Experts Believe That US Debt Deal Can Impact Bitcoin Price

The Treasury is continuously making efforts to build back the cash balance since the debt limit situation’s resolution might take away the dollar liquidity. Once that is out of the system, it can push Bitcoin into a lower position.

Analysts and experts that the crypto market should brace for impact as the U.S. government continues to be in a deadlock on the negotiations regarding increasing the debt limit of $31.4 trillion debt. The uncertainty is keeping various markets tentative.

The US Reaching its Statutory Debt Limit

On Jan 19, the U.S. reached its $31.4 trillion statutory debt limit. As a result, the Treasury had to enforce some out-of-the-box measures by running down the Treasury General Account (TGA) balance for the government to stay functional.

That made sure that in the face of concerns regarding the government’s default and the Federal Reserve’s ongoing hikes in interest rates, investments such as cryptocurrencies, which are dependent on fluctuations in the U.S. dollar availability, remained bid.

According to MacroMicro, the TGA balance decreased to $68 billion last week from the approximately $500 billion it had at the start of February.

Furthermore, Goldman Sachs reported that the Treasury cash balance will go down to a minimum of $30 billion at the start of June. It indicates that the government would have to reach a debt deal by that point to prevent what some experts believe to be a catastrophic default.

Impact on Bitcoin and Other Assets in the Market

Even in the case, the debt limit is increased, the Treasury would issue government bonds to build back its cash balance. As a result, it would suck out the liquidity of the financial system.

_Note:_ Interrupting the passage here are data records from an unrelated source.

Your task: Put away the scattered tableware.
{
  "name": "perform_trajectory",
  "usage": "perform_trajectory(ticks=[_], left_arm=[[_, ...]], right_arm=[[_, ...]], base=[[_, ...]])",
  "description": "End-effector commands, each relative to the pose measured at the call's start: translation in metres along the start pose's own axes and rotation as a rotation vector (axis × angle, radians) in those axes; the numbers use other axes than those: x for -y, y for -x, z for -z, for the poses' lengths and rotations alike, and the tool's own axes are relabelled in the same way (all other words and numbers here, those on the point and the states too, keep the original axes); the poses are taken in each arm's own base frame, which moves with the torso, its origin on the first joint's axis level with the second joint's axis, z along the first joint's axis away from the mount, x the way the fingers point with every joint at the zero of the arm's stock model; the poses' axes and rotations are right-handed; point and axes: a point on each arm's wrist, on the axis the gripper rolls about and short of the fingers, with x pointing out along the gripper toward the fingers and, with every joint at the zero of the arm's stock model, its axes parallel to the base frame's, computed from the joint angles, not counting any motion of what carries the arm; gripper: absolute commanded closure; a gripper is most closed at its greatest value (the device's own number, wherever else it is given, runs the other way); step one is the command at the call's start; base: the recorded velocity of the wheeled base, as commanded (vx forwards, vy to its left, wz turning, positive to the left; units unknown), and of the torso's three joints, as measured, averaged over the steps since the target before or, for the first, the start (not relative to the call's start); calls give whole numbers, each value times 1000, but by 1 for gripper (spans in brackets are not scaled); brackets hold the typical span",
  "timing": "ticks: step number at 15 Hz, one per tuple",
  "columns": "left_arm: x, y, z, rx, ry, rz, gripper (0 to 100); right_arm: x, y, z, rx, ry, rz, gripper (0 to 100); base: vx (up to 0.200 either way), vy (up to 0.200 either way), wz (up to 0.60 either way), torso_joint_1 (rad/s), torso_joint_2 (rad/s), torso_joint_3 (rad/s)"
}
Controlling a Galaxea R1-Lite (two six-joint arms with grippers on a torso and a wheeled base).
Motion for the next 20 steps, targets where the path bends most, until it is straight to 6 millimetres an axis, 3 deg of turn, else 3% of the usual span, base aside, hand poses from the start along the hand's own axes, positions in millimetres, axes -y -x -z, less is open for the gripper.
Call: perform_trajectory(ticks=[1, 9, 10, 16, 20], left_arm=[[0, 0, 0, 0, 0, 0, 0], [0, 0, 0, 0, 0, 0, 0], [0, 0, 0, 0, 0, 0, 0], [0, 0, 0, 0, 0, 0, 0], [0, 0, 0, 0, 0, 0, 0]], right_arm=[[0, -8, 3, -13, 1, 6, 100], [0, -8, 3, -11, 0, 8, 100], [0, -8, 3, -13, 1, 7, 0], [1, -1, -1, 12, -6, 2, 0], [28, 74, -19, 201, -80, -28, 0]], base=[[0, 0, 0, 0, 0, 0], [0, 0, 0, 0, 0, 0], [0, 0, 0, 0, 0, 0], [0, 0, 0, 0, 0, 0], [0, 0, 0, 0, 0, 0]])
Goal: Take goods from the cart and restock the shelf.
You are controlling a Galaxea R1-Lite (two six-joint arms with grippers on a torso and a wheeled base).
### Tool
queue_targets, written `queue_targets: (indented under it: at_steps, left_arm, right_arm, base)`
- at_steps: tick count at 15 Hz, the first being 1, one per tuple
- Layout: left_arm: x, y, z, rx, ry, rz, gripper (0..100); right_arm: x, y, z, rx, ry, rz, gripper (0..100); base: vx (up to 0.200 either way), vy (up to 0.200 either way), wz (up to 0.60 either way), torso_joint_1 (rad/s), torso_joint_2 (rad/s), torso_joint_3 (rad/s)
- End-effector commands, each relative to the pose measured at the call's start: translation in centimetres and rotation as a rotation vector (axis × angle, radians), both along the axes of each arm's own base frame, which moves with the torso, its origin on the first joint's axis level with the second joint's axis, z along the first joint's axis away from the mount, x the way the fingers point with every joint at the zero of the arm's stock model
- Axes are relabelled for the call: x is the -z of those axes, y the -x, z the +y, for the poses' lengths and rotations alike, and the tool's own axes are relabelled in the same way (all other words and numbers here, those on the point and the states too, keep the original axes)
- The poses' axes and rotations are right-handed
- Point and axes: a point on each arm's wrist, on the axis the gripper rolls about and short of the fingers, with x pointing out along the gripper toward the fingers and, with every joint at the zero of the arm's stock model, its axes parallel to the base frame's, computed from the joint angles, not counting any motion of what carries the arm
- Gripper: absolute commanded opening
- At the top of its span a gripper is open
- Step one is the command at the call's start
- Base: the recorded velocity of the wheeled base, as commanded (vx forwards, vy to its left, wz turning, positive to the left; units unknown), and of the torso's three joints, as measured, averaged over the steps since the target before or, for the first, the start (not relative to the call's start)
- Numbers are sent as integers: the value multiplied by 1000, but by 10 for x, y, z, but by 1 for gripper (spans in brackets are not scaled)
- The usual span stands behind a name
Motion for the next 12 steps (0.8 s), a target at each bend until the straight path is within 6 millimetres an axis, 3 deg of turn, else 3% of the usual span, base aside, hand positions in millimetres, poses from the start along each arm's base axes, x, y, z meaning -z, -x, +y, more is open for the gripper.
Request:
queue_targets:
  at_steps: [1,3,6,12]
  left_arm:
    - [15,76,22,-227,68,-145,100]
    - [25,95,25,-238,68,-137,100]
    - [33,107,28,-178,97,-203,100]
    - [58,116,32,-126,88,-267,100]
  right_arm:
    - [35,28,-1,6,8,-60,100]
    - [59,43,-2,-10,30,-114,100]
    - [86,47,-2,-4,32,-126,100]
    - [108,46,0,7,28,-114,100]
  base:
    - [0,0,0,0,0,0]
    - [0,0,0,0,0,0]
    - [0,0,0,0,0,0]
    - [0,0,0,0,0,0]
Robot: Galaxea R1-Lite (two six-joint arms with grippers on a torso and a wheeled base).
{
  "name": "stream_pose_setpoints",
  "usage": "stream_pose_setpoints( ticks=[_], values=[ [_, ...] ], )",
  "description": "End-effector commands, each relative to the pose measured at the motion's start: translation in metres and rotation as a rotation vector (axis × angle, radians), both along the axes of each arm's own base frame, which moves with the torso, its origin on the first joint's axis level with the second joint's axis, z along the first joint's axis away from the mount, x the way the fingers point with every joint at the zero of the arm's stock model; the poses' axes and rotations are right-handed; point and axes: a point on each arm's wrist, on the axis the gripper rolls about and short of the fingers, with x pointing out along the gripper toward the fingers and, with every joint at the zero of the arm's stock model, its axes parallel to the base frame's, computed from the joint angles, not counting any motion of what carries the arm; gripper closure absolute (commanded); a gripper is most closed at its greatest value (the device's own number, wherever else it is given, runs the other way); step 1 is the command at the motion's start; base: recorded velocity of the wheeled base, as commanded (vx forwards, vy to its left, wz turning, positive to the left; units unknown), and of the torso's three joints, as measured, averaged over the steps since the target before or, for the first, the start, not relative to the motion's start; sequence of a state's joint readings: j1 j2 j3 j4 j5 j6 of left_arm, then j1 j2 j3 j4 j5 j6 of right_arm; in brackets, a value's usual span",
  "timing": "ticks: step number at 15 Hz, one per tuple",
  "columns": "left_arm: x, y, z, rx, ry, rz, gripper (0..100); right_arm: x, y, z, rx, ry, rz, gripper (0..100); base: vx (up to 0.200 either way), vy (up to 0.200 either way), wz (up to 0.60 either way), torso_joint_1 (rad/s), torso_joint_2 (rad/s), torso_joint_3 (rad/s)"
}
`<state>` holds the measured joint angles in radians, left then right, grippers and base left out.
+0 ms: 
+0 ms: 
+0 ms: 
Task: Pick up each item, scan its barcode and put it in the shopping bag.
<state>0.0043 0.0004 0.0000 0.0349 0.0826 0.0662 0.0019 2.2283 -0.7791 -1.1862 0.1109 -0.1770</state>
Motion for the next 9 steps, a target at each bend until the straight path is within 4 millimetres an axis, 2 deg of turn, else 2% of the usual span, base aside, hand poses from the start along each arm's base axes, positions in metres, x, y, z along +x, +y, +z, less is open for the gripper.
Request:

An increase in the issuance of bonds would push the price down and increase yields, putting upward pressure on the bond yields. Bitcoin (BTC) will most likely move in the opposite direction that the bond yields go in.

Hence, though the potential deal could remove the major economic uncertainty, investments such as the Bitcoin that has no connection with the economy and are almost reliant on fiat liquidity could suffer.

The market is looking towards a panic selling situation in case of a default. There would be a global demand for cash which was the same that we saw during the March 2020 crash due to the Covid-19 pandemic. In that scenario, Bitcoin saw a decline of around 50% in its value.

Debt Deal Might Lead to Risk-on Action.

On the other hand, a debt deal might lead to a risk-on action. According to some observers, the top cryptocurrency was able to draw haven bids in March, during the banking crisis.

While other rate-sensitive assets such as stocks in the tech sector did perform well, the traders cashed in on the early Fed shift towards cutting the rates. Simply put, Bitcoin would continue to be a significantly liquidity-sensitive risk asset.

Satyakam Gautam, who works at the India-based ICICI Bank as a rates trader believes that the Treasury will be issuing bonds worth $700 billion in the coming months, causing a major risk aversion.

“What this means is that a shortage of USD funding in the current short term will place the ceiling negotiation in a successful place. Corporate bonds markets, along with private credit, will find it challenging to roll over their current maturities” Gautam said.

He further added “This will create a real crash in the simple junk bond issues or the real estate assets funding for commercial purposes. It could well be the real deal crash that the markets in the U.S. would be eye for.”